» **The problem**
Which of the lines in the records below hold the string "rail"? Copy every one of them.

Segment Start: Data extract

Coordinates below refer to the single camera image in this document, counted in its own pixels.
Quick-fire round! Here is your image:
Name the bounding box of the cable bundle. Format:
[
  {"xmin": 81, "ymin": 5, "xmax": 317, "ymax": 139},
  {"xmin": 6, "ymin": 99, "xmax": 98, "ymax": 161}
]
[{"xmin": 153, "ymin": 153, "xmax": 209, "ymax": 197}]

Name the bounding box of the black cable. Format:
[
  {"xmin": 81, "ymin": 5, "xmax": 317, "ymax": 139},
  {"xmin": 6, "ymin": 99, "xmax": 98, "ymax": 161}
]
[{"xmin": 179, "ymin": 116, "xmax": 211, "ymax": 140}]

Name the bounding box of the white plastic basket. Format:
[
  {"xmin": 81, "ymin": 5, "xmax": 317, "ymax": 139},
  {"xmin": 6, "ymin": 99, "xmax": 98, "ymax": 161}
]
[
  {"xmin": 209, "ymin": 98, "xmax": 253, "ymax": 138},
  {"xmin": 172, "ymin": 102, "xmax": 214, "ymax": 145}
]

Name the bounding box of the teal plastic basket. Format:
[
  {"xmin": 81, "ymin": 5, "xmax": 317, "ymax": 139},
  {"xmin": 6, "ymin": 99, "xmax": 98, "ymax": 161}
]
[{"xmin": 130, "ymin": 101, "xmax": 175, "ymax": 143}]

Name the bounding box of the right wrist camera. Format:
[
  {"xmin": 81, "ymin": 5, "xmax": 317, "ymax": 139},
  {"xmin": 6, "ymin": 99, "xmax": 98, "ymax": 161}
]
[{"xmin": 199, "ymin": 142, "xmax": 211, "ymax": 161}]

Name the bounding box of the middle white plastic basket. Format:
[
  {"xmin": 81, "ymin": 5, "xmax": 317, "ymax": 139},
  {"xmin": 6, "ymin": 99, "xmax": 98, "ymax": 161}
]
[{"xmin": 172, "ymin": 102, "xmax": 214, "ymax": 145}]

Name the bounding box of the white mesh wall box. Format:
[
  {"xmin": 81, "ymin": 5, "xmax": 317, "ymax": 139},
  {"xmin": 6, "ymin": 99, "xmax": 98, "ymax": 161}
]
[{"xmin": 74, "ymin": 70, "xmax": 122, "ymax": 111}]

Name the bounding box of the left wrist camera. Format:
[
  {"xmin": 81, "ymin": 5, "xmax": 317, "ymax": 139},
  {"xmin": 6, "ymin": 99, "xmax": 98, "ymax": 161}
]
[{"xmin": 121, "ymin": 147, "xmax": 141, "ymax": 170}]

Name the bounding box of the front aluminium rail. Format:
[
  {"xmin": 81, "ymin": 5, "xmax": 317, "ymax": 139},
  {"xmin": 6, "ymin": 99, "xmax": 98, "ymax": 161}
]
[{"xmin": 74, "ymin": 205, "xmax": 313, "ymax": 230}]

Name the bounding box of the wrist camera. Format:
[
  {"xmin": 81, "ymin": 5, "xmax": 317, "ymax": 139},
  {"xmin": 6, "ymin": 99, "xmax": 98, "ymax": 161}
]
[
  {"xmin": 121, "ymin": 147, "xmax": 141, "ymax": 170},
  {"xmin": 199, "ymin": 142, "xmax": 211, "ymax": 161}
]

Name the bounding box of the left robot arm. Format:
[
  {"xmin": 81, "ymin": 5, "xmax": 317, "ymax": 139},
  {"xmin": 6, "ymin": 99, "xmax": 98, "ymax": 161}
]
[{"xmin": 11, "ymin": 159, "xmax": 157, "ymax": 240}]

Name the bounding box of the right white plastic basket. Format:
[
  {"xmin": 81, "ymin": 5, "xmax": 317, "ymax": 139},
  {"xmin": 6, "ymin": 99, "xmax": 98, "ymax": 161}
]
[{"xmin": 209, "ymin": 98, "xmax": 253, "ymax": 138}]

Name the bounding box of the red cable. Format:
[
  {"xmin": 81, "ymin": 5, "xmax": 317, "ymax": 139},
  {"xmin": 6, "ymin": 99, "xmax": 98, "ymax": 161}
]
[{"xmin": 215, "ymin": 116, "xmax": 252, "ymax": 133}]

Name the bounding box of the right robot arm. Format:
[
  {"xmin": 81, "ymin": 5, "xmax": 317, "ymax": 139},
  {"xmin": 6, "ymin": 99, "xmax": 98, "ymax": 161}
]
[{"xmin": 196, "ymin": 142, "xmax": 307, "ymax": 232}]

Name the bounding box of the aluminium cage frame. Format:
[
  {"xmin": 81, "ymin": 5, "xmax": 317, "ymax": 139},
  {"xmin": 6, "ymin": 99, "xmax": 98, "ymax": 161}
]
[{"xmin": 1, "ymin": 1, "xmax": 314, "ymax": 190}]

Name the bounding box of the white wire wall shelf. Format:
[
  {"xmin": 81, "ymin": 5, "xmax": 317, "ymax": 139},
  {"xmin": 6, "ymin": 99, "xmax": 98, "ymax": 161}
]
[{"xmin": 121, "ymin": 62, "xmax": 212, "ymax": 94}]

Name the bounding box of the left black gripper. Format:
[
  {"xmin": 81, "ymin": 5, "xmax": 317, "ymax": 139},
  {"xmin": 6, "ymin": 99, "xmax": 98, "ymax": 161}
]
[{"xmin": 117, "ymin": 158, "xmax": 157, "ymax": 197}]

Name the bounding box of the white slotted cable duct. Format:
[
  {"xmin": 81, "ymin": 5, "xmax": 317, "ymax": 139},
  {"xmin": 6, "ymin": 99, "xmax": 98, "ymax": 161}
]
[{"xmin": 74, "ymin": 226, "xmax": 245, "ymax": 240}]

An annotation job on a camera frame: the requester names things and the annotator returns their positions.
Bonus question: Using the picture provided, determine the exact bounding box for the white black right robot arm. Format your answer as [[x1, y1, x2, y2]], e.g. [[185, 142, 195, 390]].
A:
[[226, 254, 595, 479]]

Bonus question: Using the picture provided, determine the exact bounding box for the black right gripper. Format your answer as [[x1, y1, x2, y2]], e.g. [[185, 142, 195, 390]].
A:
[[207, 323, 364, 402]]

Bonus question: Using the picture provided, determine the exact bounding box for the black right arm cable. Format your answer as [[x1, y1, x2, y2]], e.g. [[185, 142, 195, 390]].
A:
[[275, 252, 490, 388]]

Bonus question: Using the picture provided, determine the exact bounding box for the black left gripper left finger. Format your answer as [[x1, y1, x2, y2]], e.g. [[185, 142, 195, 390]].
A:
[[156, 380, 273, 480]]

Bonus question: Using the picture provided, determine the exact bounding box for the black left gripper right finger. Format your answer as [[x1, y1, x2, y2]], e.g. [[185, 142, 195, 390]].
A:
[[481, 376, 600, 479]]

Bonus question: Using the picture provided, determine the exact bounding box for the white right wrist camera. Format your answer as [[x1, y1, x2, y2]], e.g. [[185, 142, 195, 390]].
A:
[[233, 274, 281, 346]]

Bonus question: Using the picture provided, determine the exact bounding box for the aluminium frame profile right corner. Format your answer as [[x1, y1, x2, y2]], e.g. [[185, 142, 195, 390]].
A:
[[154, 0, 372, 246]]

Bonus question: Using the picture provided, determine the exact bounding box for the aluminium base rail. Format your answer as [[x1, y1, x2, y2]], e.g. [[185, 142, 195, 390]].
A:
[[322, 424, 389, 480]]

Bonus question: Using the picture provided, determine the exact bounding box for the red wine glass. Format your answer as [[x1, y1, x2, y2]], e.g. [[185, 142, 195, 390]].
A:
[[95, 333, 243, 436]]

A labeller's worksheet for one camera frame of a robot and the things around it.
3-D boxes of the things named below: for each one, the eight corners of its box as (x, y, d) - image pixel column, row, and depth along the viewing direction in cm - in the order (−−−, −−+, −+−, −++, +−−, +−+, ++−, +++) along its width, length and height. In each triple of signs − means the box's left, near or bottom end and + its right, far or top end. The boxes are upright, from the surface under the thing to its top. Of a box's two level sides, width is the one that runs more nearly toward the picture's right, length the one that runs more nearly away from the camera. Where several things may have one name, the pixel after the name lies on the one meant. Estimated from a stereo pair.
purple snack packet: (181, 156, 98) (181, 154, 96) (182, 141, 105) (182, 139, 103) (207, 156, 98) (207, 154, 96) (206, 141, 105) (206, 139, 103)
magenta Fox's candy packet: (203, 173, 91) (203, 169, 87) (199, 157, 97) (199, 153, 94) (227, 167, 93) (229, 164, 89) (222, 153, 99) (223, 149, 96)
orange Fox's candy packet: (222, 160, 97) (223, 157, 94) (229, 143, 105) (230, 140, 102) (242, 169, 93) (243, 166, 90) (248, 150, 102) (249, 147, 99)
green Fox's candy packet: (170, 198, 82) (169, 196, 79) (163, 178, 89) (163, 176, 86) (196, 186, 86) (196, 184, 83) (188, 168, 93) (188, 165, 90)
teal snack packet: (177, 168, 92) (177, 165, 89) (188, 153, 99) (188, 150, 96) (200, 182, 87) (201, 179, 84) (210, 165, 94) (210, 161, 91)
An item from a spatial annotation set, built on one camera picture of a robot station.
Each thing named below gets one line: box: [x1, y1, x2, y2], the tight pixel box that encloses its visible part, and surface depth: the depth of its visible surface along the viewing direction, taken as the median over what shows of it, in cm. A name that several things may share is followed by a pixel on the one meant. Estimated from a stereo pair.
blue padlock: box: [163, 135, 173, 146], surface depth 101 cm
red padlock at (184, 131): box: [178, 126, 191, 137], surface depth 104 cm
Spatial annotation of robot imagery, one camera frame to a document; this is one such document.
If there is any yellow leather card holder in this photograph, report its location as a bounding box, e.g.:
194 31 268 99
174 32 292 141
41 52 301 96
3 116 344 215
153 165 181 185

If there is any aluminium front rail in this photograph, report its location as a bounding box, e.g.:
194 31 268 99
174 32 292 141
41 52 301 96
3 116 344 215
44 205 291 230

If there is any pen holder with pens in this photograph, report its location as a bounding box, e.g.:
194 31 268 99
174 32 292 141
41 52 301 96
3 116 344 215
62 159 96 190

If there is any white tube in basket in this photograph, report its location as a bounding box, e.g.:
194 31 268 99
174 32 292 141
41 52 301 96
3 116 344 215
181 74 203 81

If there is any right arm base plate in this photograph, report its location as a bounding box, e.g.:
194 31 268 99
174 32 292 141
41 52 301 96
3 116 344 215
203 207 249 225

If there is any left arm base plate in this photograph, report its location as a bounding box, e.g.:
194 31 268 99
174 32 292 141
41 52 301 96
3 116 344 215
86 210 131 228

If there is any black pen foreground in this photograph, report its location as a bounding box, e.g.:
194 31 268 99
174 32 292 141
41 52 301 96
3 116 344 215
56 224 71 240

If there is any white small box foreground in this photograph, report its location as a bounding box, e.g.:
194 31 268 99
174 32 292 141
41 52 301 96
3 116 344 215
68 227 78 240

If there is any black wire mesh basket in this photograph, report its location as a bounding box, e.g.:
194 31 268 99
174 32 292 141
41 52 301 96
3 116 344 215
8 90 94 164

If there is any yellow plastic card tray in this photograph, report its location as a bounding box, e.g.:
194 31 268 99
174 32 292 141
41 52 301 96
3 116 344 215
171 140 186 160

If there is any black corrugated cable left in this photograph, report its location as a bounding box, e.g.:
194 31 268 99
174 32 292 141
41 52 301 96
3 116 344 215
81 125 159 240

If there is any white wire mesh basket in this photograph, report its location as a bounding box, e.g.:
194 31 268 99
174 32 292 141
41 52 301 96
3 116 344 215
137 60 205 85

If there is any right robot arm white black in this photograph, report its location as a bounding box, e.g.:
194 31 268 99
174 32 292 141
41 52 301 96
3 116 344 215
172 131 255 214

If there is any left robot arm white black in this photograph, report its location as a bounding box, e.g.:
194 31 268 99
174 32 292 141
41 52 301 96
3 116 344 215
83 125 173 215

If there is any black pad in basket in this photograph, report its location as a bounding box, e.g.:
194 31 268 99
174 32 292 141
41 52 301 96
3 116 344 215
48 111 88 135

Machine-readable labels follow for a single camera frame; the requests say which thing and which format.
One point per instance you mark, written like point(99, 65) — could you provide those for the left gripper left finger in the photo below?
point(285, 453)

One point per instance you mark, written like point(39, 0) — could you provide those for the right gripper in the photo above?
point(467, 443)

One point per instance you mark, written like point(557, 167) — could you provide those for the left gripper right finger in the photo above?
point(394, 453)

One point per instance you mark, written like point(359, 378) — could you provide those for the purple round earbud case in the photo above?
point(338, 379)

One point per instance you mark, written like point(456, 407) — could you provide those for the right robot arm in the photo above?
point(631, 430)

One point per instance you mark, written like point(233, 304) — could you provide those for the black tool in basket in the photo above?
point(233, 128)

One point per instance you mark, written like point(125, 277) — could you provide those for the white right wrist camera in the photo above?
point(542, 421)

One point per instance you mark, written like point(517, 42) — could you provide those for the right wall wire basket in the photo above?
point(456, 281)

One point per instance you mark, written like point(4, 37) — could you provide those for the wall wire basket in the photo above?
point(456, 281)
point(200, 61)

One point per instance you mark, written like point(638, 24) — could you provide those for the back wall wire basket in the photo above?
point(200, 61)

Segment End: Data extract

» **Your response**
Name the bounding box of the front aluminium rail. Format:
Bonus question: Using the picture provided, determine the exact bounding box for the aluminium base rail. Format your answer as [[x1, y1, x2, y2]], e.g. [[185, 142, 195, 390]].
If there is any aluminium front rail in this photograph, report its location as a bounding box, e.g.:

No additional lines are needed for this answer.